Peroxisome proliferator-activated receptor activating hypoglycemic effect of Gardenia jasminoides Ellis aqueous extract and improvement of insulin sensitivity in steroid induced insulin resistant rats
1 Graduate Institute of Biotechnology, National Chung Hsing University, Taichung, Taiwan
2 College of Life Sciences, National Tsing Hua University, Hsinchu, Taiwan
3 Department of Internal Medicine, Lee’s General Hospital, Miaoli, Taiwan
4 Department of Orthopedics, Taichung Veterans General Hospital, Taichung City, Taiwan
5 Department of Acupuncture, China Medical University Hospital and School of Chinese Medicine, China Medical University, Taichung, Taiwan
6 Department of Biotechnology, National Formosa University, Yunlin County, Taiwan
7 Department of BioIndustry technology, Da-Yeh University, Changhua County, Taiwan
8 Chinese Medicine Department E-D Hospital, I-Shou University, Kaohsiung, Taiwan
9 School of Chinese Medicine for Post-Baccalaureate, I-Shou University, Kaohsiung, Taiwan
10 Department of Medicinal Botanicals and Health Applications, Da-Yeh University, Changhua, Taiwan
BMC Complementary and Alternative Medicine 2014, 14:30 doi:10.1186/1472-6882-14-30Published: 18 January 2014
The active components of Gardenia (Gardenia jasminoides Ellis, GJ) exhibit a hypoglycemic effect by improving insulin secretion and lowering plasma lipids. In the present study, we fed a water extract of gardenia to steroid-induced insulin-resistant (SIIR) rats and observed changes in signaling proteins in order to elucidate the mechanisms of the insulin-sensitizing effect of GJ and evaluate its possibility as an insulin-sensitizing agent.

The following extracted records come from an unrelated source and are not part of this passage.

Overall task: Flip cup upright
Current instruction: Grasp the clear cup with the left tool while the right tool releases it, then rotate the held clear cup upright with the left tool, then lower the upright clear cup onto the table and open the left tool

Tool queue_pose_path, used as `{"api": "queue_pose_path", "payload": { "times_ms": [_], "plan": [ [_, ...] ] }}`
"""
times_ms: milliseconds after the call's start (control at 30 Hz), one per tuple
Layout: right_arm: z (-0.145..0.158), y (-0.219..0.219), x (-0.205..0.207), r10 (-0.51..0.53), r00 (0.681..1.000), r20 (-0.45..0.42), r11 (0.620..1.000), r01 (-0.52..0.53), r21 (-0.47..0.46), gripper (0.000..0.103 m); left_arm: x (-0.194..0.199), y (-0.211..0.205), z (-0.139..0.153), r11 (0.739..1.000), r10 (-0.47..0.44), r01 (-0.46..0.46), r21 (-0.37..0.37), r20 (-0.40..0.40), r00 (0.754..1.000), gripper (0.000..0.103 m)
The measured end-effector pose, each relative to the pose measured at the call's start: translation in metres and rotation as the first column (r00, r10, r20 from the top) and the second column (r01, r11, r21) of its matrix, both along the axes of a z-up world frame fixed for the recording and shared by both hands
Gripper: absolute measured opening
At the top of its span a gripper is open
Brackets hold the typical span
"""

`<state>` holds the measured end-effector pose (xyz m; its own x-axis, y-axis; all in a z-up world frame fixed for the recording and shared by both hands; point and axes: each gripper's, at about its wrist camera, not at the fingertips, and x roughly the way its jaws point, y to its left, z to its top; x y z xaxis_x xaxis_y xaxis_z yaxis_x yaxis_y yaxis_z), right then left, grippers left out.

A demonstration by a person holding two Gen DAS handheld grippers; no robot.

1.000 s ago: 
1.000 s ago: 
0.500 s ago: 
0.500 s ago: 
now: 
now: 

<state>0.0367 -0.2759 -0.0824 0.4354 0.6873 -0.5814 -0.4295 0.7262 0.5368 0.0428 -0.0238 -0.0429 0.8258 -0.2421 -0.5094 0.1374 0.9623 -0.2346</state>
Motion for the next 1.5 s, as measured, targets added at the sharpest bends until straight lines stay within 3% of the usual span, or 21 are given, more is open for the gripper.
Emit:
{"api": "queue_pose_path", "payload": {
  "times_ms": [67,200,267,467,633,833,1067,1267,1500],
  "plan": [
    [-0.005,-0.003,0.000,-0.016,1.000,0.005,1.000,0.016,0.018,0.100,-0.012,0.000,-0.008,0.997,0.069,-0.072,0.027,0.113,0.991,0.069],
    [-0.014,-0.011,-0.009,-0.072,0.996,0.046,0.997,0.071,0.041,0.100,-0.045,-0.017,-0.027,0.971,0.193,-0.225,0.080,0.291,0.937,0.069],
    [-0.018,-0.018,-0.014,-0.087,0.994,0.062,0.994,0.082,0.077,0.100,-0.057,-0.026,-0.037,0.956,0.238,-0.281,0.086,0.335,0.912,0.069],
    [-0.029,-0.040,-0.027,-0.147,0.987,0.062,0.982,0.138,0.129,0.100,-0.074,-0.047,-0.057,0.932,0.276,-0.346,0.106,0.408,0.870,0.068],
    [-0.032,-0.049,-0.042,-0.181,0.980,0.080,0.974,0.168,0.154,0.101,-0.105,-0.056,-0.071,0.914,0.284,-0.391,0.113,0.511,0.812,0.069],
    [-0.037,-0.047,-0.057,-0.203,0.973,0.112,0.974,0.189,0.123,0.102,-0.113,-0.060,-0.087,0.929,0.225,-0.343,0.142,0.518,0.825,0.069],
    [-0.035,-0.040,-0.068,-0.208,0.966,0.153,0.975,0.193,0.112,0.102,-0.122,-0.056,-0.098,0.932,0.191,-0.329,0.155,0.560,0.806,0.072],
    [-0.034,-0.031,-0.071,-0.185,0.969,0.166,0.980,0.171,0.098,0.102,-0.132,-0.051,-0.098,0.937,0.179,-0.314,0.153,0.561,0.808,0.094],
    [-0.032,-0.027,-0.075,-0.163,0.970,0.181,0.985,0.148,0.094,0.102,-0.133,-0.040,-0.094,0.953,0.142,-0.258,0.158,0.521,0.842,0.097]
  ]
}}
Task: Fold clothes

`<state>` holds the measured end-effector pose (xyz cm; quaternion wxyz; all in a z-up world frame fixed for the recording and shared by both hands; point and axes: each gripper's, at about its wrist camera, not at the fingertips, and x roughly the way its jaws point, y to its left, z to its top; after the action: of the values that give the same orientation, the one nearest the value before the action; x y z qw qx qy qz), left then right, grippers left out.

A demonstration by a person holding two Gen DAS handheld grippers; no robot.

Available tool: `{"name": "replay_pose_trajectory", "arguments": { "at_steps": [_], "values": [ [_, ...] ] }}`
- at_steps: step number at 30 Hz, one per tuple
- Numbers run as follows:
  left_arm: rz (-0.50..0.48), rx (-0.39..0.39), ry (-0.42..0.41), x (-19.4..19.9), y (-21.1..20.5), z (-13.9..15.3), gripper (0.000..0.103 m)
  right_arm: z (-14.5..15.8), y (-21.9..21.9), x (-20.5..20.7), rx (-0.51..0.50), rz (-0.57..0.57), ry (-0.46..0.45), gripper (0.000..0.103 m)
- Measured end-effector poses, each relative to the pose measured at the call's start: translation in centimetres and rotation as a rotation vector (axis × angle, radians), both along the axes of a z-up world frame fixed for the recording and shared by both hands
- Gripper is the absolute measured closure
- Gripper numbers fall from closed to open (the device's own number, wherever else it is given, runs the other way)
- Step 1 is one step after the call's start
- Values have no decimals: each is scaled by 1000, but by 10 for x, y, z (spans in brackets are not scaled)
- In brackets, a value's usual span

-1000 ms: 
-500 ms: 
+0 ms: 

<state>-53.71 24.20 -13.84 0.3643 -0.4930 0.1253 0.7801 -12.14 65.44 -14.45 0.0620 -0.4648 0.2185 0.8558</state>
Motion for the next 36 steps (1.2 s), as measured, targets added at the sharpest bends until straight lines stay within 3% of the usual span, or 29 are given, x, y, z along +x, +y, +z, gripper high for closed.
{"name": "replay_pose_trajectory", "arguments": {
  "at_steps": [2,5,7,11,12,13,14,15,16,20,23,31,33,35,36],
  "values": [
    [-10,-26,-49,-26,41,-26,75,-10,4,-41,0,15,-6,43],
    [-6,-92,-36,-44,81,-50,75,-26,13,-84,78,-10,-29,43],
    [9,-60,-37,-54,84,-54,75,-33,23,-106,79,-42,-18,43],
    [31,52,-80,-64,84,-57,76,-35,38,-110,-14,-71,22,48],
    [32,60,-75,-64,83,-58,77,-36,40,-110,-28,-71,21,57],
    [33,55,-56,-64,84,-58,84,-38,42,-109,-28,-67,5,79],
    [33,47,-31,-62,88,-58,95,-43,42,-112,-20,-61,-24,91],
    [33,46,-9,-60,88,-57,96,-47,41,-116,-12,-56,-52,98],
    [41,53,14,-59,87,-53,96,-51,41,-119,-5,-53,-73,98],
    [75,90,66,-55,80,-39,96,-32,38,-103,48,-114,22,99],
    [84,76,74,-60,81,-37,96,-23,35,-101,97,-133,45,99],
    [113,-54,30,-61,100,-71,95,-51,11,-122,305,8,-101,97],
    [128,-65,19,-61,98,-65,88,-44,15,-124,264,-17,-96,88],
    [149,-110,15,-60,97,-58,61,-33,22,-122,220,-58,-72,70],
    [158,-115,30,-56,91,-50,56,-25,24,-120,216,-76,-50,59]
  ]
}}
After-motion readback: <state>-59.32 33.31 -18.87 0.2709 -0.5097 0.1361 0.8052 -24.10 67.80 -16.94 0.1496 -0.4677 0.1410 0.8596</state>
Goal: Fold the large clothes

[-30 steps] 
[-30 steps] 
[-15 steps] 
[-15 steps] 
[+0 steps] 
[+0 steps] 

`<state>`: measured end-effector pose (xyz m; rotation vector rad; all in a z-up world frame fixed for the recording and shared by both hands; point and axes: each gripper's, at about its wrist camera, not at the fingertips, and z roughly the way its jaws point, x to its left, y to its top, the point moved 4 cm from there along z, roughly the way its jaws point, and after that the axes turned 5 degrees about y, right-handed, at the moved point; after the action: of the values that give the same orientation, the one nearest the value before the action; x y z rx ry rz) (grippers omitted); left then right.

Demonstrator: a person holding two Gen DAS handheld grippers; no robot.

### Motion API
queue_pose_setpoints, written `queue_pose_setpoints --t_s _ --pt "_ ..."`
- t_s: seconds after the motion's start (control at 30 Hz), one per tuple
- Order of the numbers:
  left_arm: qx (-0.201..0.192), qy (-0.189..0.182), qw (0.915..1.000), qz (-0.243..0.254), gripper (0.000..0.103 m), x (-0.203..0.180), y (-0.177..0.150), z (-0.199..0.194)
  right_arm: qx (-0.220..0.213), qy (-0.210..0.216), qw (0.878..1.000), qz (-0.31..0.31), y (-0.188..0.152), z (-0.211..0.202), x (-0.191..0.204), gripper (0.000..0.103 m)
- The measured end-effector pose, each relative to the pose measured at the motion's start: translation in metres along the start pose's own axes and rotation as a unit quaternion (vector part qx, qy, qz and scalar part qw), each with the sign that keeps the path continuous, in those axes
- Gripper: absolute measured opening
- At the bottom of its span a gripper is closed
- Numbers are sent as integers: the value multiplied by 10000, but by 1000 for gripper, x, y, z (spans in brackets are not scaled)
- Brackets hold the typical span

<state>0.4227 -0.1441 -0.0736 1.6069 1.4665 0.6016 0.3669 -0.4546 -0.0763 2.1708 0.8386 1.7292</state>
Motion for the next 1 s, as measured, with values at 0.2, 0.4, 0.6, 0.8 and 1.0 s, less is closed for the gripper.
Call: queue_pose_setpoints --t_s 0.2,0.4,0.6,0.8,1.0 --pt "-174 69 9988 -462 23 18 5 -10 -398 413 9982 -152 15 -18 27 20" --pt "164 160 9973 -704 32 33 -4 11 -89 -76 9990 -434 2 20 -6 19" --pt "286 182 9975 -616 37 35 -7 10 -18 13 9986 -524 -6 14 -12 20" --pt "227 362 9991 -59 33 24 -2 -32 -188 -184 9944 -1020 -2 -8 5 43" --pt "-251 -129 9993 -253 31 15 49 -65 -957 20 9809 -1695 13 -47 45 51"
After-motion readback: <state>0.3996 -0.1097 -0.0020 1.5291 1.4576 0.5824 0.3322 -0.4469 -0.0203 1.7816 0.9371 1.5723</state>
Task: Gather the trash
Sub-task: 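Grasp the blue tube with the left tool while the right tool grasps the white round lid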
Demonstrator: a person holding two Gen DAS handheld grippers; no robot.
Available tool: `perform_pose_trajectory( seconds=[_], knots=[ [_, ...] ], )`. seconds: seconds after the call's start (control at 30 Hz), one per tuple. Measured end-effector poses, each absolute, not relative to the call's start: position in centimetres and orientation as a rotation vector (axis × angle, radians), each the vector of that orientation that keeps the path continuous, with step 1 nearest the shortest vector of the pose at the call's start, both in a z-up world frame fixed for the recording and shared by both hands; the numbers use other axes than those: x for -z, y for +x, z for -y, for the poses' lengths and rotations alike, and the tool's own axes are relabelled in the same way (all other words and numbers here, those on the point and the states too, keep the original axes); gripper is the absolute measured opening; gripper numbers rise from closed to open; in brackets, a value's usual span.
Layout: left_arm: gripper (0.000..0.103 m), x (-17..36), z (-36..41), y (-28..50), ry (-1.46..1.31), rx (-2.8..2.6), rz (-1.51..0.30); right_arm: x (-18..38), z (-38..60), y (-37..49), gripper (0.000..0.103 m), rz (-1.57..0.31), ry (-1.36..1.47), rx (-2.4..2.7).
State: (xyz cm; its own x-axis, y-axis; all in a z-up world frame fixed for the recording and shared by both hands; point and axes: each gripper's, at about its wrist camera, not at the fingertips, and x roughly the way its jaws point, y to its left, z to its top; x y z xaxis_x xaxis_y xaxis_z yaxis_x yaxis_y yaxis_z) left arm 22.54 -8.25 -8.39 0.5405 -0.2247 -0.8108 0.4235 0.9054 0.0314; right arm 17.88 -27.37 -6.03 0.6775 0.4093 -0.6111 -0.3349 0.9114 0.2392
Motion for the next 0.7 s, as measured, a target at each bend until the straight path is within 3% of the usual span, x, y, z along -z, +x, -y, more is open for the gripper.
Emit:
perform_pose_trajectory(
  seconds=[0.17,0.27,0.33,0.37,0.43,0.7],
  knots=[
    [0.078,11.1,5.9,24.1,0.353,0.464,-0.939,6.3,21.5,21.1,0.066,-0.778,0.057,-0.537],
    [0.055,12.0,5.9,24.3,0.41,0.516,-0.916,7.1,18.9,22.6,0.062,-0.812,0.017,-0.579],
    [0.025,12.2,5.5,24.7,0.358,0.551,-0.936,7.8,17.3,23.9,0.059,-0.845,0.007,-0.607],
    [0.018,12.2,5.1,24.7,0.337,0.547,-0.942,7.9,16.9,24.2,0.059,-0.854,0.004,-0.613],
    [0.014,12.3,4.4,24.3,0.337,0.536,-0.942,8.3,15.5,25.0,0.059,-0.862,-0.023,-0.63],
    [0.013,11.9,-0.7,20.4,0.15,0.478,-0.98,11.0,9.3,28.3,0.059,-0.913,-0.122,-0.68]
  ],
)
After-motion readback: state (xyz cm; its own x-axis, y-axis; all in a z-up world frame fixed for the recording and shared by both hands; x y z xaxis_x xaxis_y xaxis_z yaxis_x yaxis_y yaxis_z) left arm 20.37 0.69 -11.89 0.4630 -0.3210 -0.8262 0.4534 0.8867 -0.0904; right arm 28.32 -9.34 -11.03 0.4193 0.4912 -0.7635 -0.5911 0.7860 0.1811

Normal Wistar rats were randomly divided into a control group (i.e., saline) and experimental groups (GJ 100 and 200 mg/kg). Blood samples were taken at 0, 30, and 60 min for plasma glucose assay in order to determine the optimal dose to induce the hypoglycemic effect. SIIR rats were then randomly divided into a control group (i.e., saline) and an experimental group (optimal dose of gardenia extract) to observe the insulin-sensitizing effect of the extract. Finally, western blot analysis was performed to detect intracellular signaling proteins to elucidate the mechanisms of the insulin-sensitization effect of GJ.
The normal Wistar rats in the GJ 200 mg/kg group exhibited significant hypoglycemic activity. Meanwhile, the SIIR rats had higher plasma glucose levels than normal rats. There was no obvious change in insulin level, but the insulin sensitivity index and homeostasis model assessment index were significantly elevated. Meanwhile, a significant hypoglycemic effect was observed with GJ 200 mg/kg. In addition, intracellular signaling proteins including insulin receptor substrate-1 (IRS-1) and peroxisome proliferator-activated receptor (PPARγ) were elevated in muscle cells.
The optimal dose of GJ aqueous extract of 200 mg/kg exerts a PPARγ-activating hypoglycemic effect and improves insulin resistance in SIIR rats. Therefore, it is a potential insulin-sensitizing agent in type 2 diabetes mellitus with insulin resistance.